| EXERCISE DETAILS |
Every line holding the word "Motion" should be copied from the material.
__________
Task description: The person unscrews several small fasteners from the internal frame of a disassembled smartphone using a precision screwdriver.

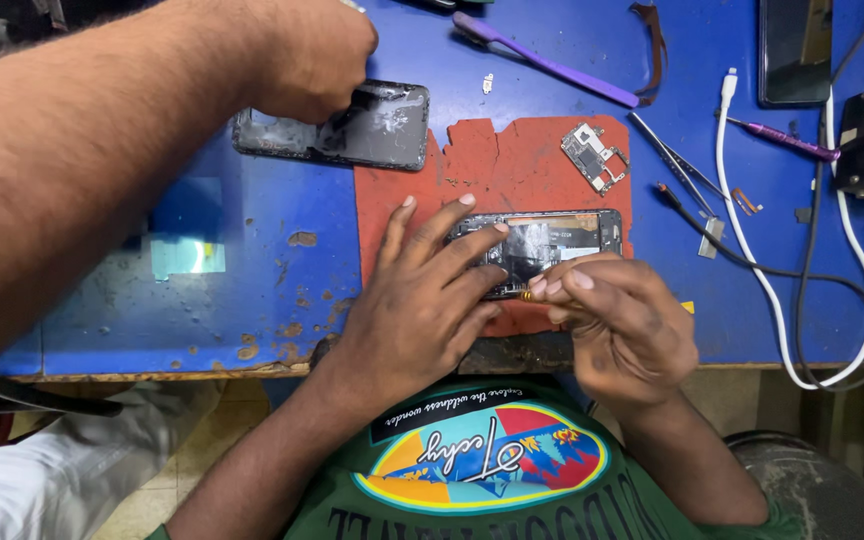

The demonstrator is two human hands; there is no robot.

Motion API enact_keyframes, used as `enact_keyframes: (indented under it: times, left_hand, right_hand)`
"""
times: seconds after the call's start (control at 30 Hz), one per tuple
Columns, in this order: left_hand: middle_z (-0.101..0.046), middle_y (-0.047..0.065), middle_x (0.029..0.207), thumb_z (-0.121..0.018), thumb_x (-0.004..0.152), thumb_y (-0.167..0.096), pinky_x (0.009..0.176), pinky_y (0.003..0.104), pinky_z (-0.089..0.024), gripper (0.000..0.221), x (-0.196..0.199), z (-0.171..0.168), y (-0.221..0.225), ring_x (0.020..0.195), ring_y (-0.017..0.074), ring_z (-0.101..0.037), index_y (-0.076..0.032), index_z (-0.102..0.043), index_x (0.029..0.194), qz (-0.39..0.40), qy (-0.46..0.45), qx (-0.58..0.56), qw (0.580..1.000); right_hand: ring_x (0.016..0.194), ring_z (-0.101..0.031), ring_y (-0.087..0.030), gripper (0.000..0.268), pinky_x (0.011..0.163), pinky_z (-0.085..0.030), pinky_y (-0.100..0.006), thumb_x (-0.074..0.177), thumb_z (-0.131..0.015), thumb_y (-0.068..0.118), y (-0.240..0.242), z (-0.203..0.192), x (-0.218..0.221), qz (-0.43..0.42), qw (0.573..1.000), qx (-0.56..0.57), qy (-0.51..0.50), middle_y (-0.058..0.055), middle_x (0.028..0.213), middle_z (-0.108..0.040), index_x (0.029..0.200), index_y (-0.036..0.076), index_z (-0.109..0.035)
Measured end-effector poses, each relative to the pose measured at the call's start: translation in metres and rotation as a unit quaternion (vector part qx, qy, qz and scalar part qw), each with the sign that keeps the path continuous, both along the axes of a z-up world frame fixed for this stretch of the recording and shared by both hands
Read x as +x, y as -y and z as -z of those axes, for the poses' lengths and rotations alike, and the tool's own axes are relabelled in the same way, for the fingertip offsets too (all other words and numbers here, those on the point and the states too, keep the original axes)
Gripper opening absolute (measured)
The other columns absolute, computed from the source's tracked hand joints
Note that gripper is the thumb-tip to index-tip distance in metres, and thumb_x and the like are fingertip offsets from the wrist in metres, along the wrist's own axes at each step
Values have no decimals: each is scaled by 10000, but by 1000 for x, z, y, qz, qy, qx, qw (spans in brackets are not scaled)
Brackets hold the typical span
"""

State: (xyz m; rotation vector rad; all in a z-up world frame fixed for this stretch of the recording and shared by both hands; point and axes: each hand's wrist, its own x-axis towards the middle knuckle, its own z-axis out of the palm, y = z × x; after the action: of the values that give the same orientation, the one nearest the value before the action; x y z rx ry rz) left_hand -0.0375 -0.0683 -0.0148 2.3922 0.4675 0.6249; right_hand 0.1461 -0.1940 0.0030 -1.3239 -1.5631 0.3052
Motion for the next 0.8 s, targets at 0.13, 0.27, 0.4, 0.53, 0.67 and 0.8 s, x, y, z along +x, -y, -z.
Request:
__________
| ANSWER FOR THIS EXERCISE |
Motion API enact_keyframes, used as `enact_keyframes: (indented under it: times, left_hand, right_hand)`
Motion for the next 0.8 s, targets at 0.13, 0.27, 0.4, 0.53, 0.67 and 0.8 s, x, y, z along +x, -y, -z.

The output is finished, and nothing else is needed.